# Cat Runs (Scotland)



## Milly22 (Sep 15, 2008)

Hi again, I wondered if anyone had a Joinery Company they have used for a cat run previously?

I can see some on Ebay but they all around £300/400 then delivery and then building up so it comes to around the £500 mark, which I will pay (should I have to) but just wondered if there was a cheaper alternative?

I am also going to call around a few local joiners and see what they think.

The other option was, we have a shed and a play-house, we could use the play-house for the lawn-mower and we could build onto the shed, ie build the wire bit in front of shed. I would have to* empty the shed* though and that's a whole another job in itself

I quite the ones purposely built for cats without the yucky shed at the end, although it may look better with some varnish?!
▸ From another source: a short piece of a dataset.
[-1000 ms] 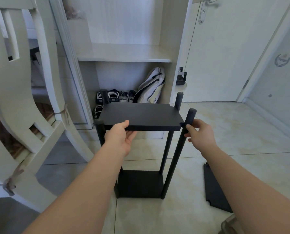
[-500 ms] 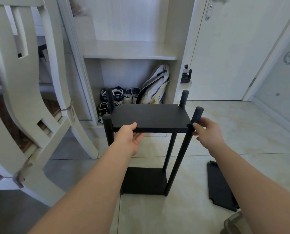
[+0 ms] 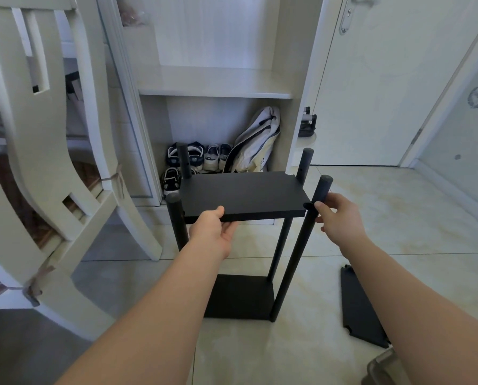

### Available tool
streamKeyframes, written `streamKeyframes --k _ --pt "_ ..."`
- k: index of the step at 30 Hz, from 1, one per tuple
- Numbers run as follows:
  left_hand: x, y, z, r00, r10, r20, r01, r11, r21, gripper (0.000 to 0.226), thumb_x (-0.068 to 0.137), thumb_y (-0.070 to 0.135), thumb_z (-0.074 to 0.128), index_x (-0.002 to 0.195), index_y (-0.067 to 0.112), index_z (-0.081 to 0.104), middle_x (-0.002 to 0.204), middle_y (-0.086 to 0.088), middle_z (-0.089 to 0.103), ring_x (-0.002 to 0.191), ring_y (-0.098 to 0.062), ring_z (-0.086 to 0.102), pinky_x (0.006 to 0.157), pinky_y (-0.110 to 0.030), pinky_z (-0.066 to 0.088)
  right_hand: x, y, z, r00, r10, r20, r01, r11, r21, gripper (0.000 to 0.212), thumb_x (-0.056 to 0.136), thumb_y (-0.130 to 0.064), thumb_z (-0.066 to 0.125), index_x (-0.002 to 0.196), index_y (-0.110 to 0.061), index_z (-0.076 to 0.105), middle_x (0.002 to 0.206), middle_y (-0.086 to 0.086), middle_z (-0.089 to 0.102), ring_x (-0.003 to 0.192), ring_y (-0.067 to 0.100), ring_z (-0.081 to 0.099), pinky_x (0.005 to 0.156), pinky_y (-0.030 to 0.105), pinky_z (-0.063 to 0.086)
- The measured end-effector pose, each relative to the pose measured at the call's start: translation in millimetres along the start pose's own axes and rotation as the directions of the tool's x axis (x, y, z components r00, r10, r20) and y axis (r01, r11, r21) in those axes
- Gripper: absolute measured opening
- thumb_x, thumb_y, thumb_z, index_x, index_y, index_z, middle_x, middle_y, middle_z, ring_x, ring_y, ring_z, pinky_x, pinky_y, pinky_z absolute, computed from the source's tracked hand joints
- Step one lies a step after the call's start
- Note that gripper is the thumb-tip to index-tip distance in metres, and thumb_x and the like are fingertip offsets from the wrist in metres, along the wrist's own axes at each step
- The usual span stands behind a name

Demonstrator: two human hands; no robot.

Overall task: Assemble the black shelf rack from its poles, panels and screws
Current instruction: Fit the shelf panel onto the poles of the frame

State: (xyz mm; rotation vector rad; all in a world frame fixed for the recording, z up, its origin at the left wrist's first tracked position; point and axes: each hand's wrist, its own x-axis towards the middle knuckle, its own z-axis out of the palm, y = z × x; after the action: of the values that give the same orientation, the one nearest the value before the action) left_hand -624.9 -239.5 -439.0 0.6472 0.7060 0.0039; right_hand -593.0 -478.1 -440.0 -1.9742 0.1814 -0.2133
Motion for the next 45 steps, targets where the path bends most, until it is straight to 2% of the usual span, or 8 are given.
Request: streamKeyframes --k 4,13,22,30,36,40,43,45 --pt "0 1 -1 1.000 -0.004 0.011 0.004 1.000 0.005 0.030 0.095 0.000 0.063 0.123 0.000 0.055 0.106 -0.021 0.068 0.087 -0.031 0.072 0.062 -0.038 0.063 1 -1 3 1.000 0.021 -0.011 -0.021 0.999 0.029 0.012 0.103 -0.020 0.056 0.113 -0.026 0.058 0.117 -0.002 0.067 0.083 0.019 0.069 0.091 0.050 0.057" --pt "4 6 -6 0.999 -0.003 0.052 0.000 0.997 0.071 0.035 0.096 -0.002 0.059 0.130 0.002 0.051 0.107 -0.022 0.068 0.090 -0.031 0.071 0.053 -0.035 0.061 0 -1 1 1.000 0.009 0.001 -0.009 1.000 0.005 0.011 0.103 -0.019 0.055 0.112 -0.024 0.059 0.116 -0.003 0.065 0.085 0.020 0.069 0.092 0.051 0.056" --pt "13 1 -7 0.999 0.003 0.054 -0.007 0.997 0.077 0.039 0.095 0.000 0.061 0.133 0.002 0.050 0.108 -0.022 0.069 0.092 -0.031 0.072 0.061 -0.037 0.063 -10 0 -15 0.997 -0.012 0.075 0.016 0.998 -0.059 0.012 0.104 -0.018 0.053 0.114 -0.022 0.058 0.113 -0.007 0.063 0.085 0.016 0.069 0.092 0.049 0.055" --pt "13 -8 3 0.998 0.009 0.066 -0.012 0.999 0.051 0.036 0.095 0.000 0.061 0.130 0.003 0.052 0.108 -0.020 0.069 0.089 -0.030 0.072 0.061 -0.037 0.063 -19 3 -26 0.992 -0.019 0.127 0.027 0.998 -0.065 0.014 0.103 -0.017 0.055 0.115 -0.023 0.060 0.114 -0.007 0.066 0.087 0.017 0.068 0.082 0.040 0.056" --pt "13 -17 9 0.999 -0.003 0.055 0.001 0.999 0.037 0.036 0.095 0.001 0.062 0.130 0.003 0.052 0.108 -0.020 0.068 0.088 -0.030 0.072 0.061 -0.036 0.063 -20 6 -26 0.996 -0.026 0.089 0.030 0.999 -0.043 0.013 0.103 -0.017 0.055 0.112 -0.024 0.060 0.108 -0.010 0.064 0.085 0.017 0.069 0.077 0.038 0.058" --pt "13 -17 10 0.998 0.001 0.056 -0.003 1.000 0.031 0.036 0.095 0.000 0.062 0.130 0.003 0.051 0.107 -0.020 0.068 0.088 -0.030 0.071 0.061 -0.036 0.063 -16 8 -20 0.999 -0.032 0.031 0.033 0.999 -0.008 0.007 0.101 -0.018 0.060 0.102 -0.025 0.062 0.099 -0.009 0.065 0.085 0.019 0.071 0.077 0.036 0.059" --pt "13 -14 8 0.999 0.010 0.050 -0.012 0.999 0.029 0.033 0.095 0.000 0.062 0.127 0.002 0.053 0.106 -0.020 0.068 0.088 -0.030 0.071 0.058 -0.036 0.063 -13 8 -13 1.000 0.004 0.012 -0.005 1.000 0.013 0.002 0.100 -0.021 0.064 0.100 -0.020 0.062 0.098 -0.005 0.067 0.084 0.019 0.072 0.078 0.037 0.060" --pt "13 -12 5 0.999 0.009 0.051 -0.011 0.999 0.030 0.033 0.095 0.000 0.062 0.127 0.001 0.054 0.109 -0.020 0.068 0.090 -0.031 0.071 0.060 -0.037 0.063 -13 7 -11 0.999 0.037 0.002 -0.037 0.999 0.001 0.010 0.099 -0.027 0.066 0.096 -0.018 0.061 0.098 0.000 0.069 0.081 0.017 0.073 0.074 0.035 0.061"
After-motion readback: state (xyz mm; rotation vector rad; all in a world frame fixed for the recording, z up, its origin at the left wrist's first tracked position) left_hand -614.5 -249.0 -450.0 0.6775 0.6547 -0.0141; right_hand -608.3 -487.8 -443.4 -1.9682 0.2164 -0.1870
Thanks in advance for any help.

I have had 3 people tell me they will build me one (for next to nothing, of course)  in the last year and to date nothing has happened!
Hmmm


----------



## scosha37 (Feb 24, 2008)

Hi there...
I hate when you cant find what you want..:cursing:

I found this **** for my rabbits and it also says they do cat runs...and its free delivery....

Google Image Result for http://www.ideas-4-pets.com/bmz_cache/4/4ba40a70b91a34f11e90bb968ae5b142.image.150x112.jpg


----------



## Milly22 (Sep 15, 2008)

Wow I just seen one and it *is* free delivery £181.00. Very Very cheap. Thanks



scosha37 said:


> Hi there...
> I hate when you cant find what you want..:cursing:
> 
> I found this **** for my rabbits and it also says they do cat runs...and its free delivery....
> ...


----------



## Milly22 (Sep 15, 2008)

Oh and very nice for £649.00.

See, now I am getting greedy!


----------



## lauren001 (Jun 30, 2008)

Not free for Scotland though. 

Some of those cat runs advertised in the smaller sizes, I feel are very small for housing a cat. Too small really. (64" x 27" x 40") is quite ridiculous.

Not just this manufacturer, I see it all over.
Many cats although at the start they are house cats they do tend to end up spending long times in runs due to spraying, fighting and noise really. It is not fair to have small runs. They need more room.


----------



## Milly22 (Sep 15, 2008)

I agree. I had totally forgot I hired a Joiner for my work (2 days per week - childrens charity), he is quite grateful for me hiring for all our odd jobs so I called him, I have emailed him some pictures (our back garden is HUGE) so h is going to get back to me.

My brothers friend is also a joiner so my brother has been sent off with some pictures too.


----------